Я предвкушала неприятности. Это было что-то новое — раньше отец никогда не говорил, что просители руки дочери делают ему честь. В прошлом он дал нескольким от ворот поворот без лишних церемоний. Мои сомнения усилились, когда отец под предлогом высших политических соображений начал готовить для киприотов роскошный прием.

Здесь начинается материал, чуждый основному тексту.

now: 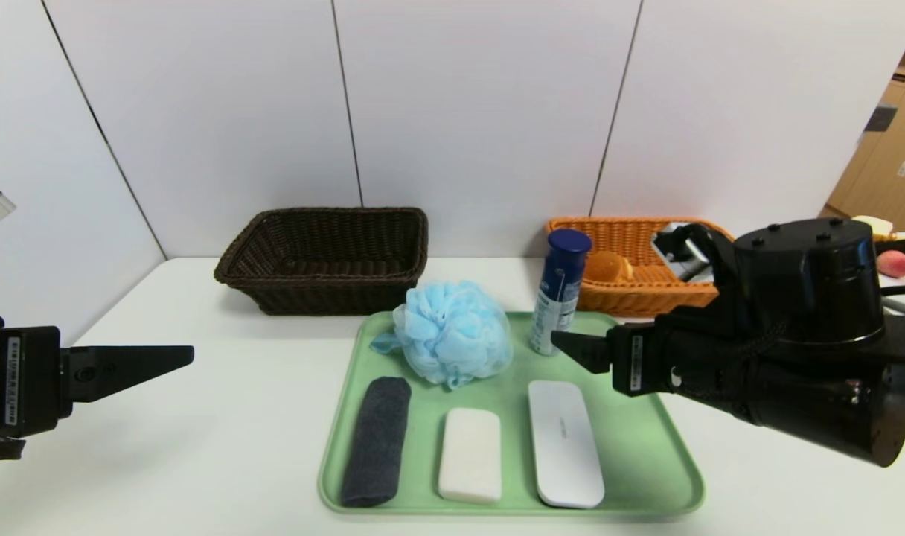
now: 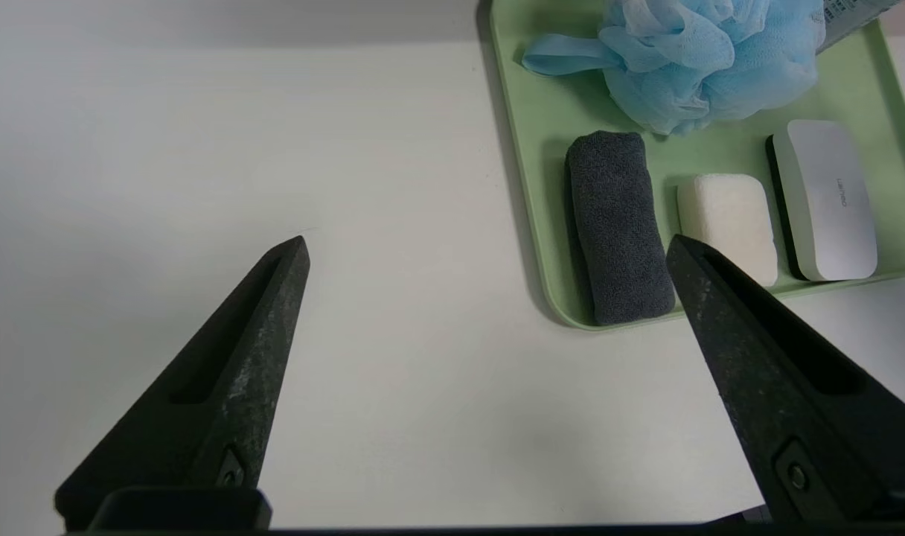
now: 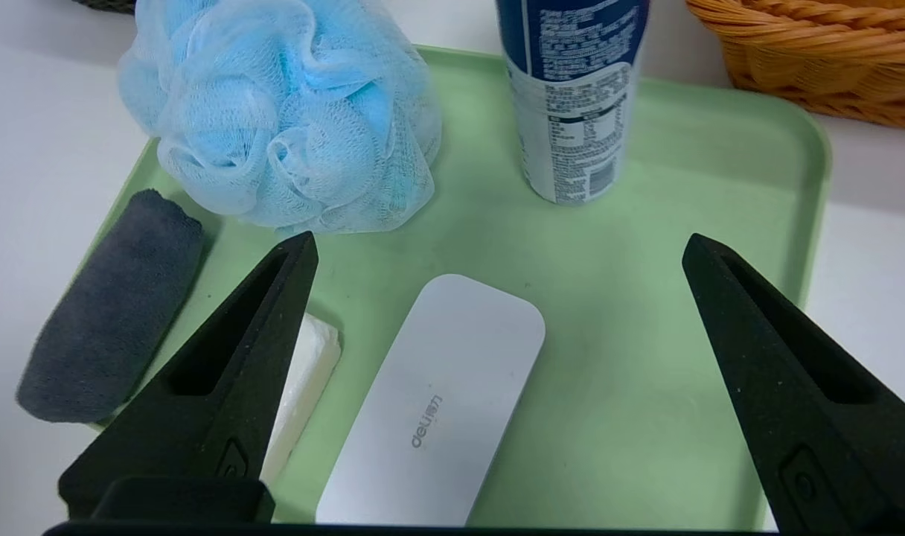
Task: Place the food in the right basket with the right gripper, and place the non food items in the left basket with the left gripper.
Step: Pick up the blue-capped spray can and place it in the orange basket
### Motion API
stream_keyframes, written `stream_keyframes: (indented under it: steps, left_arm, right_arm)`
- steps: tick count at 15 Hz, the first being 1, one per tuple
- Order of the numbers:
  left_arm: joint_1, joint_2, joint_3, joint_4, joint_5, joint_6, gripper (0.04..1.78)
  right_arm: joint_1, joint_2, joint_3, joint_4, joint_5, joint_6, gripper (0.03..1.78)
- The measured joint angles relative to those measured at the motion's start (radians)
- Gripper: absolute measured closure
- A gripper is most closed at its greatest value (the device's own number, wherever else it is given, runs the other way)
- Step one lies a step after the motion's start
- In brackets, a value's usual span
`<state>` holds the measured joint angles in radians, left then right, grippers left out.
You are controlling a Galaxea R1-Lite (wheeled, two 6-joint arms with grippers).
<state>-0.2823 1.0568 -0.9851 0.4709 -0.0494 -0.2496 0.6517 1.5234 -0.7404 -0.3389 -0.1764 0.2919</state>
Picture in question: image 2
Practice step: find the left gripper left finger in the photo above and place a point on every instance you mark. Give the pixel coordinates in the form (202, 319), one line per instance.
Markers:
(229, 402)

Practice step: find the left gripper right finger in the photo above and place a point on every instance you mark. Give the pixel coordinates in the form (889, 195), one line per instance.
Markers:
(787, 402)

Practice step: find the white soap bar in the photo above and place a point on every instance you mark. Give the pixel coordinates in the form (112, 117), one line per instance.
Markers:
(728, 212)

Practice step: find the dark grey towel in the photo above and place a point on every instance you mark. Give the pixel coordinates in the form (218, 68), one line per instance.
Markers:
(620, 231)

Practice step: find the blue mesh bath pouf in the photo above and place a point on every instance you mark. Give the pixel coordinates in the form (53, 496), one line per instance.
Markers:
(705, 67)

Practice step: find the blue white spray can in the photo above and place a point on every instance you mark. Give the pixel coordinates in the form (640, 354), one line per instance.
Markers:
(847, 18)

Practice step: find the white oblong case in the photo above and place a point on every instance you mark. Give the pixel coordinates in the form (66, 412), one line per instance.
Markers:
(832, 201)

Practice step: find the green plastic tray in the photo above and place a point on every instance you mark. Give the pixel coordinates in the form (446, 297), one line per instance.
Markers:
(542, 149)

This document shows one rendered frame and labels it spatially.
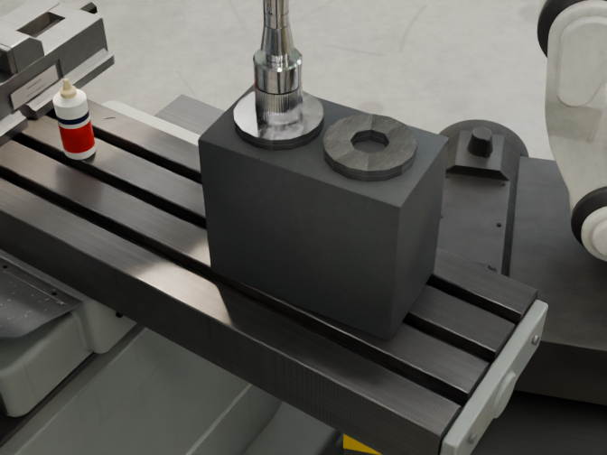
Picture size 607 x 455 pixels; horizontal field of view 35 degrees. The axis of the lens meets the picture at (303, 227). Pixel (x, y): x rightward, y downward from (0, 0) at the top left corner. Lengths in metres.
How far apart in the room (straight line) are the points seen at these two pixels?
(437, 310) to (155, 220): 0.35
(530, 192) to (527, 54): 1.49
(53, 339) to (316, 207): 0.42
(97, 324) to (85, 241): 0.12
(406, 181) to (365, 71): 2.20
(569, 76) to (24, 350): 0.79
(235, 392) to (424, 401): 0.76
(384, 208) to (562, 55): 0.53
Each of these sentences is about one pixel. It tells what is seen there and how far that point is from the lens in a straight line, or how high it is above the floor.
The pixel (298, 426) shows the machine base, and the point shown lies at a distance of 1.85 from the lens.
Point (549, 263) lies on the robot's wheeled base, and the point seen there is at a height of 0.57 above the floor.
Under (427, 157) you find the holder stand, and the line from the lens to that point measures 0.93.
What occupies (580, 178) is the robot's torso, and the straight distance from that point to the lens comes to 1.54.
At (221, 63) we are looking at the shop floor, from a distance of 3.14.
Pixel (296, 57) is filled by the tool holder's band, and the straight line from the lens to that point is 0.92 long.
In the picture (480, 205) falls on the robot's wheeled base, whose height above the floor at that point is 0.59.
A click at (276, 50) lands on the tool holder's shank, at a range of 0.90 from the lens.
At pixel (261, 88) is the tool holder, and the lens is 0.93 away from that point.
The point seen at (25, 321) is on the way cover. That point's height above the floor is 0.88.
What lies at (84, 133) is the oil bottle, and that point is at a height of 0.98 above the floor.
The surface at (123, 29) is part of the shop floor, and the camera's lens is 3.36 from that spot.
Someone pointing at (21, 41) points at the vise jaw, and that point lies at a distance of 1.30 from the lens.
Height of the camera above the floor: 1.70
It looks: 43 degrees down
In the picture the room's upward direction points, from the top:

— Накануне нового крестового похода, — говорил он, — чрезвычайно важно укрепить дружеские отношения между Востоком и Западом. Любая упущенная мелочь сейчас может отозваться большим ущербом впоследствии, а уж эти-то ребята оценивают помпу и роскошь по восточным меркам.
Но о крестовом походе разговоры шли уже очень давно, а у «этих ребят» вкус к роскоши сформировался не сегодня и не вчера. Нет! Единственное, что действительно претерпело изменения, — отношение отца к браку Беренгарии.
Он пренебрег даже Великим постом. У меня хватило дерзости напомнить ему об этом, когда он заговорил о банкете с молочными поросятами, олениной и дичиной, о свежей рыбе, которую предстояло доставить на перекладных из Сан-Себастьяна, и о жареных павлинах с перьями, после приготовления вставленными обратно перед подачей к столу.
— О, — возразил он, — эти парни принадлежат к восточной церкви, и календарь у них совсем другой. Пасха у них в другое время, если они вообще ее отмечают.
Про себя я усомнилась в том, чтобы византийский календарь так уж сильно отличался от римского, но придержала язык. На самом же деле я пришла в ужас от того, что отец говорил о Кипре так, будто эта страна находилась далеко за пределами христианского мира, и все же тешил себя мыслью о браке любимой дочери с его императором. После долгих лет снисходительного отношения к ней его новая позиция, по- видимому, была жесткой и непреклонной.